Print the listing below again. Change nothing.

▬▬▬▬▬▬

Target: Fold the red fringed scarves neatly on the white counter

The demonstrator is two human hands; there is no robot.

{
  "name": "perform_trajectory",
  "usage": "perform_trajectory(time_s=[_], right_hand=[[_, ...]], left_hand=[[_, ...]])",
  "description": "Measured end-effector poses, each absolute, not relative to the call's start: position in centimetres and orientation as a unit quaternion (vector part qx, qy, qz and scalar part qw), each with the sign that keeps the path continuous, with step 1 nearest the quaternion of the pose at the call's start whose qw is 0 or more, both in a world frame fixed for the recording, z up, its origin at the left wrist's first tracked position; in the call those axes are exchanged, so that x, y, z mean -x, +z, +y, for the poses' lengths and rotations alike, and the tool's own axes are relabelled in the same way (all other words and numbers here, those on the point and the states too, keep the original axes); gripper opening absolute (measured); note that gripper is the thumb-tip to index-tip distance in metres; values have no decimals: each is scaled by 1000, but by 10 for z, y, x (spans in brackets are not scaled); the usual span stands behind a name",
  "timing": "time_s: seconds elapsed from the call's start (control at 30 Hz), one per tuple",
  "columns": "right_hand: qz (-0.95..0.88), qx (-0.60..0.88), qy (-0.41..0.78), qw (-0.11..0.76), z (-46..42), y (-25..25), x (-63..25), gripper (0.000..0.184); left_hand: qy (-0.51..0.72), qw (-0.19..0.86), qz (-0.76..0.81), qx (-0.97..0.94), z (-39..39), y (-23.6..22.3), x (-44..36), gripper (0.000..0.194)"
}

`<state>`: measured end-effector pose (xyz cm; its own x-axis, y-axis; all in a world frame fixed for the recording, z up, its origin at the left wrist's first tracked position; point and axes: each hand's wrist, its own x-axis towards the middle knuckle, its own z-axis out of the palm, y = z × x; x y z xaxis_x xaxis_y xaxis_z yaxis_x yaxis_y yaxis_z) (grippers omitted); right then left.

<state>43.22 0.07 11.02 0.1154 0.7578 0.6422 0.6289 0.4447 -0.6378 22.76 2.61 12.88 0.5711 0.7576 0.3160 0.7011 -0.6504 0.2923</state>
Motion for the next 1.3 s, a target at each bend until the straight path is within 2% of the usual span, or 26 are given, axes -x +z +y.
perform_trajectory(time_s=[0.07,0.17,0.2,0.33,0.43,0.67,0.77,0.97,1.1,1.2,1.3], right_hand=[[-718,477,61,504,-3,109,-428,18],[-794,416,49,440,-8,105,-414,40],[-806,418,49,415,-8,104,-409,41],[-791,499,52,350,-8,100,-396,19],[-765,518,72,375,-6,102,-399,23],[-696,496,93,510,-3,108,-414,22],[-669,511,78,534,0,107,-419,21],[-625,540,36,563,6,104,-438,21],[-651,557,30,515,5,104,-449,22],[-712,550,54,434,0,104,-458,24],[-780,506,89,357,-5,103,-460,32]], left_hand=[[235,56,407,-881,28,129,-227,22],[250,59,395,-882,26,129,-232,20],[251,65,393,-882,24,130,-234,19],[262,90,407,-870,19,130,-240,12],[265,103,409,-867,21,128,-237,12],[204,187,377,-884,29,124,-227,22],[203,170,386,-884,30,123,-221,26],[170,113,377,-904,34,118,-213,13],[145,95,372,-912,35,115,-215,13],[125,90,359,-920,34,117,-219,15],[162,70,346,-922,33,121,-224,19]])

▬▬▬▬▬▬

PROBLEM SOLUTION —
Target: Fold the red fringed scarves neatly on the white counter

The demonstrator is two human hands; there is no robot.

{
  "name": "perform_trajectory",
  "usage": "perform_trajectory(time_s=[_], right_hand=[[_, ...]], left_hand=[[_, ...]])",
  "description": "Measured end-effector poses, each absolute, not relative to the call's start: position in centimetres and orientation as a unit quaternion (vector part qx, qy, qz and scalar part qw), each with the sign that keeps the path continuous, with step 1 nearest the quaternion of the pose at the call's start whose qw is 0 or more, both in a world frame fixed for the recording, z up, its origin at the left wrist's first tracked position; in the call those axes are exchanged, so that x, y, z mean -x, +z, +y, for the poses' lengths and rotations alike, and the tool's own axes are relabelled in the same way (all other words and numbers here, those on the point and the states too, keep the original axes); gripper opening absolute (measured); note that gripper is the thumb-tip to index-tip distance in metres; values have no decimals: each is scaled by 1000, but by 10 for z, y, x (spans in brackets are not scaled); the usual span stands behind a name",
  "timing": "time_s: seconds elapsed from the call's start (control at 30 Hz), one per tuple",
  "columns": "right_hand: qz (-0.95..0.88), qx (-0.60..0.88), qy (-0.41..0.78), qw (-0.11..0.76), z (-46..42), y (-25..25), x (-63..25), gripper (0.000..0.184); left_hand: qy (-0.51..0.72), qw (-0.19..0.86), qz (-0.76..0.81), qx (-0.97..0.94), z (-39..39), y (-23.6..22.3), x (-44..36), gripper (0.000..0.194)"
}

`<state>`: measured end-effector pose (xyz cm; its own x-axis, y-axis; all in a world frame fixed for the recording, z up, its origin at the left wrist's first tracked position; point and axes: each hand's wrist, its own x-axis towards the middle knuckle, its own z-axis out of the palm, y = z × x; x y z xaxis_x xaxis_y xaxis_z yaxis_x yaxis_y yaxis_z) (grippers omitted); right then left.

<state>43.22 0.07 11.02 0.1154 0.7578 0.6422 0.6289 0.4447 -0.6378 22.76 2.61 12.88 0.5711 0.7576 0.3160 0.7011 -0.6504 0.2923</state>
Motion for the next 1.3 s, a target at each bend until the straight path is within 2% of the usual span, or 26 are given, axes -x +z +y.
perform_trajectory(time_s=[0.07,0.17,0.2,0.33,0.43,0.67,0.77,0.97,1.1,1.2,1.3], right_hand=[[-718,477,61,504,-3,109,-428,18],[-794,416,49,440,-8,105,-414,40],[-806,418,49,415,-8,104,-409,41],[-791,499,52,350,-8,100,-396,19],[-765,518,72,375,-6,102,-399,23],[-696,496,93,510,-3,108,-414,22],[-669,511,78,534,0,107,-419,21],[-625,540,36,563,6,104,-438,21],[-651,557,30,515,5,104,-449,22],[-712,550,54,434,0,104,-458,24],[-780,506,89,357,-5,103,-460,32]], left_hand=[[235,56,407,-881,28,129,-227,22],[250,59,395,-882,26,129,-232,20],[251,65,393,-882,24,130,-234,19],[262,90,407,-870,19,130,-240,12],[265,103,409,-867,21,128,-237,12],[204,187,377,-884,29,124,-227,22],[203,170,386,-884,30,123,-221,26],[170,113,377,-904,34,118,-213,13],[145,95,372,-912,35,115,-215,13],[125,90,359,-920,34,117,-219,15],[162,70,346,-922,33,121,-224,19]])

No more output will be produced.